Musk’s star power, built in no small part by his activity on Twitter — the same forum where he’s become such a lightning rod — has contributed immensely to Tesla, especially since it’s shunned traditional advertising. His steady stream of online banter, punctuated with the occasional grandiose announcement or stunt (see: shooting a Roadster into space) keeps Tesla in the headlines. During the company’s earlier days, the trolling and glib comments were a feature, not a bug. They allowed Musk to shape media coverage and made him the ringleader for Tesla’s legion of very-online fans.

But after making Tesla and himself so synonymous with one another, Musk has waded into political conflicts, attempted to buy one of the world’s most influential social media platforms and struggled to bat back unflattering coverage of his personal life, putting the company’s increasingly valuable brand at risk.

Jerry James Stone, a 48-year-old chef in Sacramento, California  who teaches his 219,000 YouTube channel subscribers how to make vegan and vegetarian meals, drives a Volkswagen Beetle convertible and plans to go electric with his next car. He isn’t sure yet which model, but is certain it won’t be a Tesla.

“Elon has soiled that brand for me so much that I don't even think I would take one if I won one,” Stone said.

“You have this guy who's the richest dude in the world, who has this huge megaphone, and he uses it to call somebody a paedophile who's not, or to fat-shame people, all these things that are just kind of gross.”

According to Strategic Vision, a US research firm that consults auto companies, about 39% of car buyers said they wouldn’t consider a Tesla. That’s not necessarily out of the ordinary — almost half of respondents said they won’t consider German luxury brands. But Tesla does lag more mass market brands: Toyota, for example, is only off the shopping list for 23% of drivers.

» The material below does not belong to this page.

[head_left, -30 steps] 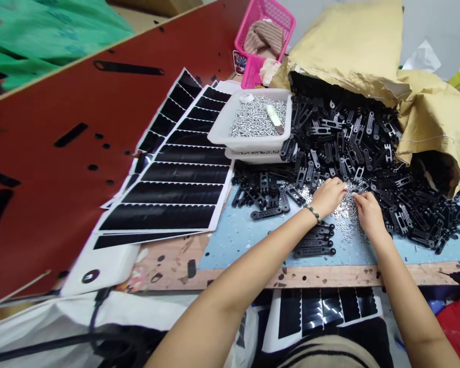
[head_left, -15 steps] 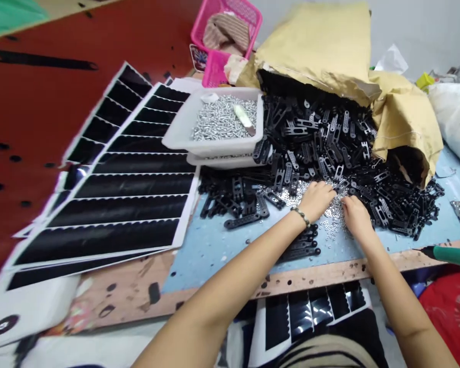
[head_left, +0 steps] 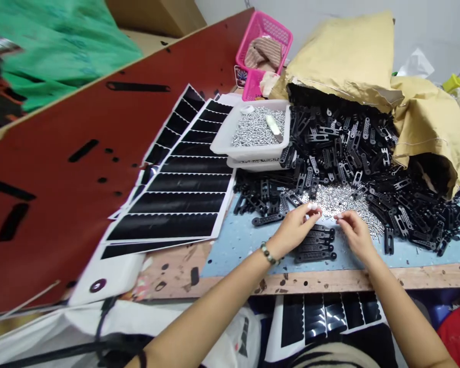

Emma Sirr, a 28-year-old worker in cloud computing who lives in Bozeman, Montana, gets around with her partner and their two dogs in a 2004 Nissan Frontier. They've been researching EVs for about three years and until recently considered Teslas the only viable option, given their range and the charging infrastructure the company has built in their area. But they refused to buy one because of Musk, their main gripes being his politics, staff turnover at the company and its cavalier approach to autonomous-driving technology.

“We took Tesla off the table from the get-go,” Sirr said.

She and her partner have their eyes on the Kia Niro and Chevrolet Bolt as possible alternatives.

“As consumers, our power is what we buy. I think younger generations in particular vote with their wallets, and I feel like that might come back to bite.”

For much of the past decade  Tesla lacked competitors that matched its models’ battery range and other measures of performance. Consumers put off by Musk’s mischief had few EVs to turn to. As legacy automakers introduce more capable electric models, Tesla won’t have as much leeway.

“We've seen among the early adopters more of a willingness to take risks or to put up with things that are out of the ordinary,” said Dovorany, who left Escalent for an automotive tech startup earlier this year.

“We're not seeing that as much with incoming buyers.”

To win this cohort, automakers need to check every box, and for some, that includes employing a CEO who doesn’t share Hilter memes on social media.

Levitt, the self-described former Musk fanboy, took a test ride last month in a Lucid. He wasn’t sold on it, partly he says because it didn’t have enough cargo space for his golf gear. He’s waiting for another automaker to steal him away from Tesla and is  considering models from Audi, Mercedes and BMW.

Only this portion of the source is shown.